Q: What do you consider your biggest accomplishment so far in your career?

A: When I started trying to evolve multicellularity, we faced a fair amount of pushback from people who didn’t think snowflake yeast were “really” multicellular or simply dismissed the entire approach as being unrealistic over short timeframes. It was really discouraging and made me question my career choices. Thankfully, that mindset has completely changed in the last decade, and several junior scientists are beginning to use directed evolution to study major evolutionary transitions—from the origin of life to the creation of new kinds of organisms.
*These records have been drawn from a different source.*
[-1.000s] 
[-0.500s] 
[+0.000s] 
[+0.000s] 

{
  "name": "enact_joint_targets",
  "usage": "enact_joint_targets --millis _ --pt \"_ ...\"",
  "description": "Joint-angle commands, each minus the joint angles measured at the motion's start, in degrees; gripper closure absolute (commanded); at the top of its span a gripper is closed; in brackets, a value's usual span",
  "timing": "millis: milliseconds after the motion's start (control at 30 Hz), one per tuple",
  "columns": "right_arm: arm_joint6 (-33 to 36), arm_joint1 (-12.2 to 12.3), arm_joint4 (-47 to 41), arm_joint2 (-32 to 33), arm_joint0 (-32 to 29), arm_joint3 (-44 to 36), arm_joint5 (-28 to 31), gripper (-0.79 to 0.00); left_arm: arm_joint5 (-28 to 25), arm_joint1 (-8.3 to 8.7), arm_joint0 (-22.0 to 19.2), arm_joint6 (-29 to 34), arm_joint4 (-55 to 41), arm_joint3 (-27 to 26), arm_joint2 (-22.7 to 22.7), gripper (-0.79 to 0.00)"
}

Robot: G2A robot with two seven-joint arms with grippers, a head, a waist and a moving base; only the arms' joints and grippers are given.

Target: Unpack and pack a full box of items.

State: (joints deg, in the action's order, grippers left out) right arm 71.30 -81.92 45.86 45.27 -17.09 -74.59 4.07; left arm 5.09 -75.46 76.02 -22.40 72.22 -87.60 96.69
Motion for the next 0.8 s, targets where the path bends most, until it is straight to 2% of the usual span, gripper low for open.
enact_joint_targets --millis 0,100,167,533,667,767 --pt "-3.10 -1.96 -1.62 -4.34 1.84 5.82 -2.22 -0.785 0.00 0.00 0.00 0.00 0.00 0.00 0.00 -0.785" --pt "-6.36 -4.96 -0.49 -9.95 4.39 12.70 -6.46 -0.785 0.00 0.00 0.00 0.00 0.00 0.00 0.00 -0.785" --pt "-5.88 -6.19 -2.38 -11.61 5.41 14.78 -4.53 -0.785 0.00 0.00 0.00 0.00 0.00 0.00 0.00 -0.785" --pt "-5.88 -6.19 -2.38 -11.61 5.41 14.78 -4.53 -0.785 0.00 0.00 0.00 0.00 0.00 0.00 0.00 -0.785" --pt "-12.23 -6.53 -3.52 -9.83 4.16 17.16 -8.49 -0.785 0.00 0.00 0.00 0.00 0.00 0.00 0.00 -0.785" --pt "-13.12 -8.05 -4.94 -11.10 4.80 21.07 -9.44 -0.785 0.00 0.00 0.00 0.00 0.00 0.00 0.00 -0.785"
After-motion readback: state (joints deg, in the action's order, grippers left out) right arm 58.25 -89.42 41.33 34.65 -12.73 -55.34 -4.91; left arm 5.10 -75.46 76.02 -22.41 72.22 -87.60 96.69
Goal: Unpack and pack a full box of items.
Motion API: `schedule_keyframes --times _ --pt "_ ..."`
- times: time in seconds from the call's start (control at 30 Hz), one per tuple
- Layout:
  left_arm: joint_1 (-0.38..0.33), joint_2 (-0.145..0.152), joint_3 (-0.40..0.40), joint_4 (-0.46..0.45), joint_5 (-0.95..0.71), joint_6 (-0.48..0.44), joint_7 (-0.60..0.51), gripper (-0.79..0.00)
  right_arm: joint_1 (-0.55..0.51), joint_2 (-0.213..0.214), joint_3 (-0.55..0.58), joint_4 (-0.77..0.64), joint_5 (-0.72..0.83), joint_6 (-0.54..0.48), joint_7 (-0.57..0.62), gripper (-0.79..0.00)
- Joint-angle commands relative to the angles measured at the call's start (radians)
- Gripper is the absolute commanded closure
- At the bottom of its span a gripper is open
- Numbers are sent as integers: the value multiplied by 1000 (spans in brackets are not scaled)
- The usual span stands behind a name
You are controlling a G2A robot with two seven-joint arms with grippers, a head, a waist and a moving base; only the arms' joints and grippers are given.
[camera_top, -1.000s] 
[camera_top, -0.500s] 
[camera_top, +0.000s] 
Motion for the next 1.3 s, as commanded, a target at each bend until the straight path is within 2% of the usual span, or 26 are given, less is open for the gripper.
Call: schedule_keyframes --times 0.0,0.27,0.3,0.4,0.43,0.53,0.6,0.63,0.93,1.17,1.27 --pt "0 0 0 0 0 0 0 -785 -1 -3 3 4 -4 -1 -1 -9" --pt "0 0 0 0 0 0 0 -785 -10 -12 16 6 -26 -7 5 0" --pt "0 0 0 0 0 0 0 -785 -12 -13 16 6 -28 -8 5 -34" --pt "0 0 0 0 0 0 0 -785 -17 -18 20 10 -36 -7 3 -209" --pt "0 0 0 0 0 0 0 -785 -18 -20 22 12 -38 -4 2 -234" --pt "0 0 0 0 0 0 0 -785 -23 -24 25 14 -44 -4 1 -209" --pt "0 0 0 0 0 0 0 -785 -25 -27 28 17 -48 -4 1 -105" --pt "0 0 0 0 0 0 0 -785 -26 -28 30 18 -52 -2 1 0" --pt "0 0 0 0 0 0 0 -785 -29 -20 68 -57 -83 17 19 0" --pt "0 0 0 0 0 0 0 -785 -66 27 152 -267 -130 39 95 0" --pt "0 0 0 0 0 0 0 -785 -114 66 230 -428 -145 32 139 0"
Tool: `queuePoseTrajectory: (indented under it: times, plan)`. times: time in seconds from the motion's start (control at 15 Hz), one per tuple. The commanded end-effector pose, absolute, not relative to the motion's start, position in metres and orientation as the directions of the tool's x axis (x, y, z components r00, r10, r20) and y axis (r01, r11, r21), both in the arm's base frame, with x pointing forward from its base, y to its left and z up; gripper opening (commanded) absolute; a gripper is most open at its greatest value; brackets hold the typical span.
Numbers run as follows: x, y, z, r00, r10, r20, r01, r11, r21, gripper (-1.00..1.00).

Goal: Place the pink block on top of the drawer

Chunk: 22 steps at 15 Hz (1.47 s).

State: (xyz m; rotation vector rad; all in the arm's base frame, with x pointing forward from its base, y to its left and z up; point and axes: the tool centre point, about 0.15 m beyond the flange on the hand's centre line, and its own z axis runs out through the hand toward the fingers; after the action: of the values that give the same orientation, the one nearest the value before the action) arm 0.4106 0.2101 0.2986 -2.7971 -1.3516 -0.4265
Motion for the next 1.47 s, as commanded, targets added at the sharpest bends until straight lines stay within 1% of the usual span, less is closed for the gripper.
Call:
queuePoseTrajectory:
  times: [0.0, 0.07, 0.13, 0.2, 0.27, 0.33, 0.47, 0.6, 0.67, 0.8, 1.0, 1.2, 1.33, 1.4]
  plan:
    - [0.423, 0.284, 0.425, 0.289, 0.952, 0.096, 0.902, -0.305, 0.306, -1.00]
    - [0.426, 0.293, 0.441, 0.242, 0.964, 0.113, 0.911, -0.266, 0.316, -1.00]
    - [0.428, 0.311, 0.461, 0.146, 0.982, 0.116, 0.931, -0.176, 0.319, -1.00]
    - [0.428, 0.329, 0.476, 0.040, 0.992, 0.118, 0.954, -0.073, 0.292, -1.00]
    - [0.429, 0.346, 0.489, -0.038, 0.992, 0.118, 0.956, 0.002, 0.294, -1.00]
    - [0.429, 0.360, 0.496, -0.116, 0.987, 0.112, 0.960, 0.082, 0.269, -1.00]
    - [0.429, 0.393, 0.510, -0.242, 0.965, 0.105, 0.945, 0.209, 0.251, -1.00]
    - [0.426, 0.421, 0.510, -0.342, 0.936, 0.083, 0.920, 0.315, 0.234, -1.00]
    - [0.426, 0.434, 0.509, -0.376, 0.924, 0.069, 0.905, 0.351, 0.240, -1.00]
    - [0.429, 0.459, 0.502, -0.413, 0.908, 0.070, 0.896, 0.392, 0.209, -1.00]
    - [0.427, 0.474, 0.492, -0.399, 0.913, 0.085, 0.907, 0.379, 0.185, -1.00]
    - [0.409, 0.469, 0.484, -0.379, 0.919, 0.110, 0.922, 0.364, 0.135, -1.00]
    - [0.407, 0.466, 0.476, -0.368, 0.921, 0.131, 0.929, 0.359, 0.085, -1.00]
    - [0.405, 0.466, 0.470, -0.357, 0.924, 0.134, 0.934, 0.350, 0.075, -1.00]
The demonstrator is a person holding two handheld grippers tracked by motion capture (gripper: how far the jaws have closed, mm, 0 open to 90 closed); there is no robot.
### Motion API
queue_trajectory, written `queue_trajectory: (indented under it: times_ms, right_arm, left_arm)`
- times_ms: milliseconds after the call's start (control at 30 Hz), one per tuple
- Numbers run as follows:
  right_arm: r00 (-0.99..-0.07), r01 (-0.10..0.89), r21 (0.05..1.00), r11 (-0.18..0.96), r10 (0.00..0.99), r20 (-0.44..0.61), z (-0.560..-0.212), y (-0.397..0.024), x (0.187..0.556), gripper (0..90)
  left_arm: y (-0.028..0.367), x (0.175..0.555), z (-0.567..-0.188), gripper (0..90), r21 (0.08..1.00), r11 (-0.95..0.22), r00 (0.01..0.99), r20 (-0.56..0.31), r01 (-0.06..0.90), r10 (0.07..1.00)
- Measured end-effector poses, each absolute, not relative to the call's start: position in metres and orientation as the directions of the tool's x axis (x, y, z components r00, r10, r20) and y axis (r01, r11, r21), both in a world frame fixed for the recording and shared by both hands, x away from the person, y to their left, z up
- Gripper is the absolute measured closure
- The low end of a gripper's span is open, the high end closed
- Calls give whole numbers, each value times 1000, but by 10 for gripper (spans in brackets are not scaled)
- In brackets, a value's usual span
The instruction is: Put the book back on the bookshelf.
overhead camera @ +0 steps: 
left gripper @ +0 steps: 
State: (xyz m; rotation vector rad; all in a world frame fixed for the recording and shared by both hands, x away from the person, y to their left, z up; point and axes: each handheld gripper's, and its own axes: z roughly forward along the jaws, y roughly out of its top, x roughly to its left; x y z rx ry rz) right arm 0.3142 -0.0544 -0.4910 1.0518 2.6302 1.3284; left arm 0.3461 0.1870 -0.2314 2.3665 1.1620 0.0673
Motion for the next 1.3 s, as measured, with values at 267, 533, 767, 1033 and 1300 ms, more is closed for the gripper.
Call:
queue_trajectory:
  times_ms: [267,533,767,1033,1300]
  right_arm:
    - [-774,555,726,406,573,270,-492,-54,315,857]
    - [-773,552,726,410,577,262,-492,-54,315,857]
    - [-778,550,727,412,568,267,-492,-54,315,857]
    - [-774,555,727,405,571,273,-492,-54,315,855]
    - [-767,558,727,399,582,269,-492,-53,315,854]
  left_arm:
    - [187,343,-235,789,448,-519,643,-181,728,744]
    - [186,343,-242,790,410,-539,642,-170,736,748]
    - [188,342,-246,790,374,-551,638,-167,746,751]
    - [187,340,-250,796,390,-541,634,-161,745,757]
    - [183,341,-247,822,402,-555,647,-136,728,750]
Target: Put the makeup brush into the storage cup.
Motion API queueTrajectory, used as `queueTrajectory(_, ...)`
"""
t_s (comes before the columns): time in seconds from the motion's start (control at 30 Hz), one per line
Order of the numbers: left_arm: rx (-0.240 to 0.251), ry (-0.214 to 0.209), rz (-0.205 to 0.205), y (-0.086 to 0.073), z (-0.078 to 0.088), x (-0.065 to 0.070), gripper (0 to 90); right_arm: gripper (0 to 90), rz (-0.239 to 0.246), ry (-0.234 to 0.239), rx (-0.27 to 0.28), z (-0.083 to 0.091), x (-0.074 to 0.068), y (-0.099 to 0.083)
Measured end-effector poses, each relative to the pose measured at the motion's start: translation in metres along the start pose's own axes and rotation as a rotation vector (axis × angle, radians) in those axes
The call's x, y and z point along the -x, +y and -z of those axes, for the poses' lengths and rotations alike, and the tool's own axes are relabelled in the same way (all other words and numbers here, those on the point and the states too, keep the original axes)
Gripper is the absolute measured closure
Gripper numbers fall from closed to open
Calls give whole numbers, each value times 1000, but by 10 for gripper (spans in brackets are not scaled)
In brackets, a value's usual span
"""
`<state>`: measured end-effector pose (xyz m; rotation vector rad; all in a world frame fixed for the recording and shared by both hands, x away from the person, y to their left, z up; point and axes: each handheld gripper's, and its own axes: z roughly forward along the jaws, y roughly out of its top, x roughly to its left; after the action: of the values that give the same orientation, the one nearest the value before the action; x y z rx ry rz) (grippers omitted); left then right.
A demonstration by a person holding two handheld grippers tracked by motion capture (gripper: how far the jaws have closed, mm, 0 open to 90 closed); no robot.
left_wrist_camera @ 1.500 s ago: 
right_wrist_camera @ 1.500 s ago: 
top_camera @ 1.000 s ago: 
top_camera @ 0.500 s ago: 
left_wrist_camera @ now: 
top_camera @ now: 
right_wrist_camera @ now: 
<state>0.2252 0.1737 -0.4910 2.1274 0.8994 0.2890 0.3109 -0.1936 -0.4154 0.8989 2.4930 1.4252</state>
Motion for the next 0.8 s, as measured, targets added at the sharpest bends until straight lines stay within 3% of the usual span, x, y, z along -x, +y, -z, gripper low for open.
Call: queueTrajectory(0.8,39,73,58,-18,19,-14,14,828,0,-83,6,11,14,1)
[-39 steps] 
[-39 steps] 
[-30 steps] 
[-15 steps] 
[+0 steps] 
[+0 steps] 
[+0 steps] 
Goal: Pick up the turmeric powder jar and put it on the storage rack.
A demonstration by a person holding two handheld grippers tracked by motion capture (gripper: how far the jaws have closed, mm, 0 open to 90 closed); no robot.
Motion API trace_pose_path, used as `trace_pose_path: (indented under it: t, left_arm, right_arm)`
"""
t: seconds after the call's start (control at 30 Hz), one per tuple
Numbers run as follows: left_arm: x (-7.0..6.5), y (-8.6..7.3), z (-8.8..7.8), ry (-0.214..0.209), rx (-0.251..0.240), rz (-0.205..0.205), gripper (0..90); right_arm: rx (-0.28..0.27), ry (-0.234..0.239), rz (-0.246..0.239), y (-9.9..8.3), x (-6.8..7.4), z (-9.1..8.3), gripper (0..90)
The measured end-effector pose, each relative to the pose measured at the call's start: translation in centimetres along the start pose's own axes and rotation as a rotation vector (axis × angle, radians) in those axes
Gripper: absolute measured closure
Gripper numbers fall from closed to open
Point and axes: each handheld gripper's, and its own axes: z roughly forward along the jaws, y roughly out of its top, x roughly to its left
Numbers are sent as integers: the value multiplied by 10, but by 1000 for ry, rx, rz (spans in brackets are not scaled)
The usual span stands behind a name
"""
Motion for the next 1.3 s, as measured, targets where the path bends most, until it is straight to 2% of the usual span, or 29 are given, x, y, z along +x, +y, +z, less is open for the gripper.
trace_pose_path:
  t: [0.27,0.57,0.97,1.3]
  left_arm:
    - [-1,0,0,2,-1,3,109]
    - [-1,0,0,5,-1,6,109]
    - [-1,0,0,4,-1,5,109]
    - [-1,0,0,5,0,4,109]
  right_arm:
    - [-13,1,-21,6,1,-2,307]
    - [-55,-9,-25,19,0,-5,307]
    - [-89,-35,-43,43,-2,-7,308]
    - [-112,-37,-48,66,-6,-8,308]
It’s been important to show that, over thousands of generations, snowflake yeast are dynamic—capable of open-ended multicellular evolution and innovation. I’m proud that our work has helped create an atmosphere in which young researchers are comfortable applying this approach to answer big and interesting questions.

Q: What makes a career in science exciting?

A: On a personal level, I love mentoring and training new scientists, and I’ve become dear friends with colleagues through decades-long active collaborations. More broadly, science provides the opportunity and resources to explore otherwise unreachable areas of knowledge, with the potential to have considerable impacts on society. On most days I feel like an explorer, albeit one who has to respond to a lot of emails.

Q: What advice would you give someone starting a career in science?

A: Don’t give up if your first research experience isn’t great—the lab may not have been a good fit. Earning a Ph.D. is a marathon, so take time to recharge when you need it. Learn to write well and give killer talks. Papers and talks are your interface with the world and the basis on which others will judge the quality of your work. And most importantly, be cool to your fellow scientists. Collaborate. Be inclusive and generous. It will make you happier and will lead to more interesting and productive science than being territorial and competitive.

Dr. Ratcliff’s research is supported by the NIGMS Maximizing Investigators’ Research Award program through grant R35GM138030.